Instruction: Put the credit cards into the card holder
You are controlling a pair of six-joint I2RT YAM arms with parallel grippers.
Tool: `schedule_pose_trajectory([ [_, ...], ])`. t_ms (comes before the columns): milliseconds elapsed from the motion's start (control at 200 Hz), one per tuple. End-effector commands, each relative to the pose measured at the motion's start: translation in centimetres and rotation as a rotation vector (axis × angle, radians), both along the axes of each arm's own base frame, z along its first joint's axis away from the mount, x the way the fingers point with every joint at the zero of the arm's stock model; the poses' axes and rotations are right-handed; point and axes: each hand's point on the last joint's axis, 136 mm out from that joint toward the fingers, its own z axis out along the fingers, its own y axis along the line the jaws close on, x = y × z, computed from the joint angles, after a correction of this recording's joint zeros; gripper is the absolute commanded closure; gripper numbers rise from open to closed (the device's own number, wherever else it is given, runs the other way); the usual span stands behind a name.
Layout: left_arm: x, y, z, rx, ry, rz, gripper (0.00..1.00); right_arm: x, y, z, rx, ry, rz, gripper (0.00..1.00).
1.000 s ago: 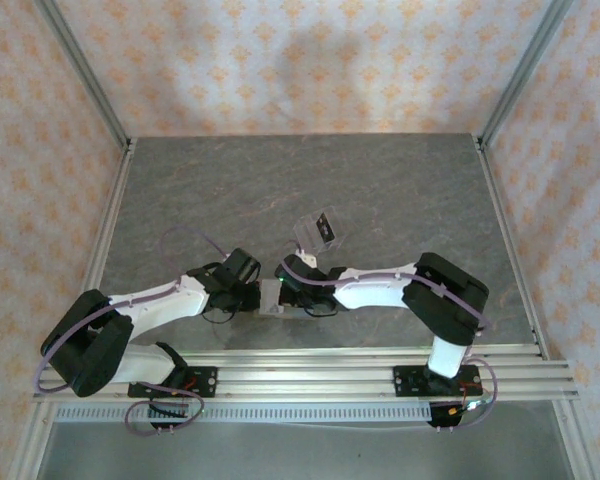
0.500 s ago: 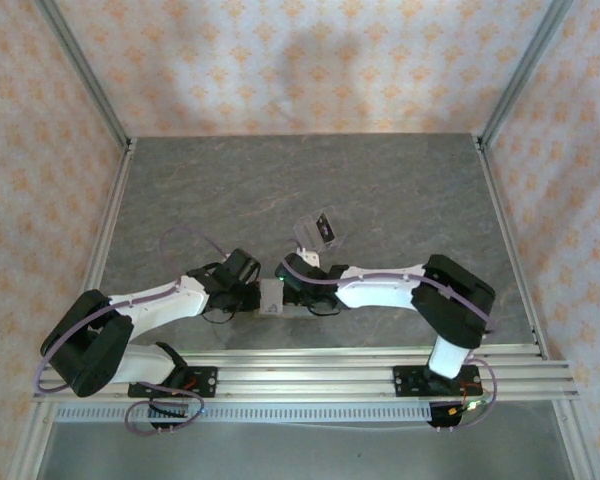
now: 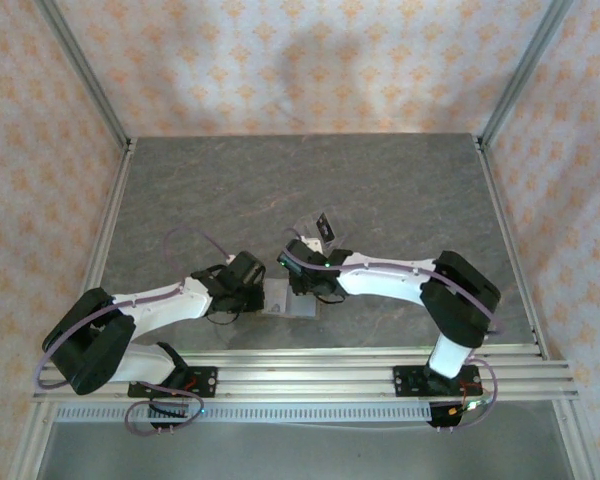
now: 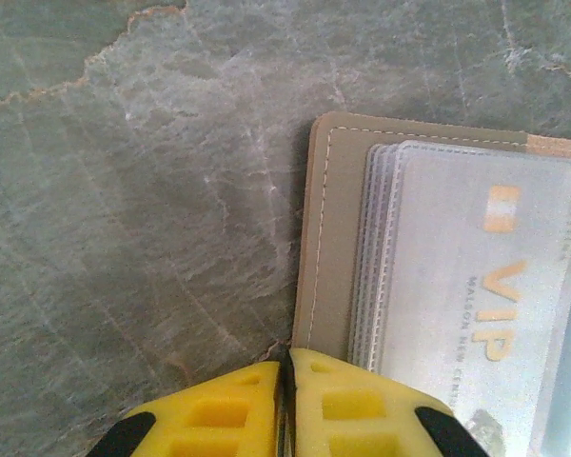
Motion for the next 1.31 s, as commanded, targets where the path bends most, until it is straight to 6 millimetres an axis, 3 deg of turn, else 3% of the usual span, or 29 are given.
schedule_pose_trajectory([
  [0, -1.2, -0.3, -0.8, -0.016, 0.024, -0.011, 0.89, 0.5, -0.5, -0.8, -0.062, 0.000, 0.025, 0.72],
  [320, -0.9, -0.1, -0.1, -0.015, 0.000, -0.002, 0.88, -0.1, -1.4, -3.3, -0.114, 0.042, 0.005, 0.72],
  [610, -0.9, -0.3, 0.1, -0.010, -0.004, -0.012, 0.88, -1.7, -1.7, -5.5, -0.115, 0.094, -0.026, 0.73],
  [786, -1.0, -1.2, -0.2, -0.006, -0.005, -0.024, 0.88, -1.9, -1.4, -5.3, -0.106, 0.105, -0.021, 0.85],
  [896, -1.1, -1.5, -0.3, -0.009, -0.010, -0.019, 0.88, -2.3, -0.8, -5.5, -0.074, 0.127, -0.004, 1.00],
  [1006, -1.3, -1.4, -0.5, -0.005, -0.007, -0.015, 0.88, -2.4, -0.3, -4.7, -0.041, 0.121, 0.008, 1.00],
  [1301, -1.9, -1.6, -1.2, -0.030, 0.003, 0.023, 0.88, -0.5, -0.2, -0.1, -0.054, 0.034, -0.016, 1.00],
])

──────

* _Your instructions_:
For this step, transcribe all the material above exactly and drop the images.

* _Answer to this exercise_:
Instruction: Put the credit cards into the card holder
You are controlling a pair of six-joint I2RT YAM arms with parallel grippers.
Tool: `schedule_pose_trajectory([ [_, ...], ])`. t_ms (comes before the columns): milliseconds elapsed from the motion's start (control at 200 Hz), one per tuple. End-effector commands, each relative to the pose measured at the motion's start: translation in centimetres and rotation as a rotation vector (axis × angle, radians), both along the axes of each arm's own base frame, z along its first joint's axis away from the mount, x the way the fingers point with every joint at the zero of the arm's stock model; the poses' axes and rotations are right-handed; point and axes: each hand's point on the last joint's axis, 136 mm out from that joint toward the fingers, its own z axis out along the fingers, its own y axis along the line the jaws close on, x = y × z, computed from the joint angles, after a correction of this recording's joint zeros; gripper is the absolute commanded closure; gripper numbers rise from open to closed (the device's own number, wherever else it is given, runs the other way); the usual span stands behind a name.
Layout: left_arm: x, y, z, rx, ry, rz, gripper (0.00..1.00); right_arm: x, y, z, rx, ry, rz, gripper (0.00..1.00).
1.000 s ago: 
0.500 s ago: 
now: 
now: 
Motion for the next 1.31 s, as commanded, targets where the path bends most, until it is straight to 6 millimetres an axis, 3 deg of turn, else 3% of the usual span, or 29 are given.
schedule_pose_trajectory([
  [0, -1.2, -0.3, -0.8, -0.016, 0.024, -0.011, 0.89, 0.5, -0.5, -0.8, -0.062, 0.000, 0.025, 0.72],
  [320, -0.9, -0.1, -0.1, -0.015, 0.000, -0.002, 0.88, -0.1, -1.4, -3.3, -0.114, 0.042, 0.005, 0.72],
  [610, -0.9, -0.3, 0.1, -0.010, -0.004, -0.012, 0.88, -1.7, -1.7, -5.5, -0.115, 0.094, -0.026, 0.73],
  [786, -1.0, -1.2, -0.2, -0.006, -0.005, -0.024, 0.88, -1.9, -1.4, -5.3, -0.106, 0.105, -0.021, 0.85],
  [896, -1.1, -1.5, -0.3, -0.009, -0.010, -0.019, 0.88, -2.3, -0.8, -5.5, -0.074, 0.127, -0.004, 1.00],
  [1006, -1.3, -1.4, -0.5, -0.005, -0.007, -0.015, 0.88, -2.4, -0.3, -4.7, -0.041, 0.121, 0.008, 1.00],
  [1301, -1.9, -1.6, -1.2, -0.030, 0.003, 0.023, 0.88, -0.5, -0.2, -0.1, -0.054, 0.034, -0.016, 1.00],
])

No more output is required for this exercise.